I’m working my way through the Scientific Computing with Python track taught by Doc Chuck Severance. I just finished watching the “Regular Expressions: Matching and Extracting Data” video, and I’m confused about the question that comes with the video. In the tutorial Doc Severance uses the example:
y = re.findall (‘\S+@\S+’, x)
print(y)
I understood this to mean find "any non-whitespace character ‘\S’ one or more times ‘+’, followed by ‘@’, followed by any non-whitespace character ‘\S’ one or more times ‘+’.
But then in the accompanying question, this example is used:
import re
s = ‘A message from csev@umich.edu to cwen@iupui.edu about meeting @2PM’
lst = re.findall(‘\\S+@\\S+’, s)
print(lst)
What I don’t understand is why there are two backslashes before the two ‘S’ characters. The correct answer for the output when this code is run is:
[‘csev@umich.edu’, ‘cwen@iupui.edu’]
When I run the code myself, whether I leave one backslash or two before the ‘S’ characters, the output is the same. I thought backslash was the Regex escape character, so I expected if there was a backslash before a backslash that would mean to search for a backslash, which would mean that ‘\\S+@\\S+’ would translate as find “a backslash ‘\’, followed by ‘S’ one or more times ‘+’, followed by ‘@’ , followed by a backslash ‘\’, followed by ‘S’ one or more times ‘+’”. But apparently I’m misunderstanding something here. Can someone please explain why code with “\\S” and code with “\S” produce the same output?

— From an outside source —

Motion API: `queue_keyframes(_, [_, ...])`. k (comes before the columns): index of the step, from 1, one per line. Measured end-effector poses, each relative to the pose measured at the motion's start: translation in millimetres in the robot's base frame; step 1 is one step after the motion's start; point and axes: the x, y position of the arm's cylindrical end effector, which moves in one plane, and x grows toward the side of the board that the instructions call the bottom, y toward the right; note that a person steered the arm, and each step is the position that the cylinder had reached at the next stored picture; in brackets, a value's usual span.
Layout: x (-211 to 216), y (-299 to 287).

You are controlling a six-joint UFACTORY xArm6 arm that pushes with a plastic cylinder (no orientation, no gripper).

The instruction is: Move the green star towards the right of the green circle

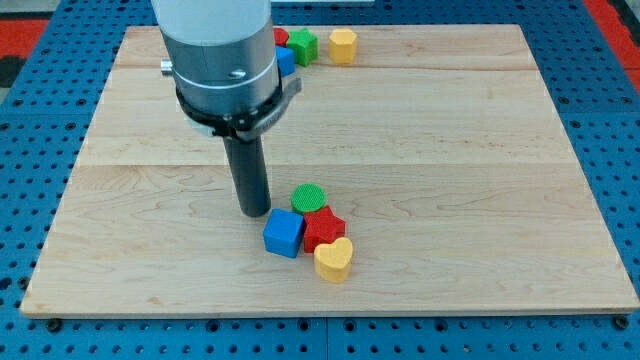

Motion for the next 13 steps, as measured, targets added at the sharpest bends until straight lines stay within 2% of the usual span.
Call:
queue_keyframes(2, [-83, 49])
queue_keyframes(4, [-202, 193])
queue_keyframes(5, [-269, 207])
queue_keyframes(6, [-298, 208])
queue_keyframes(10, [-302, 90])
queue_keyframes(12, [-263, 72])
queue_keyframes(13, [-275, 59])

EDIT: After I posted this, I noticed that in this post where I had put double-backslashes only a single backslash was displaying after I posted it. To get it to display double-backslashes I had to edit the post and type triple-backslashes where I wanted double-backslashes displayed. What is up with that? And does it have something to do with my initial question?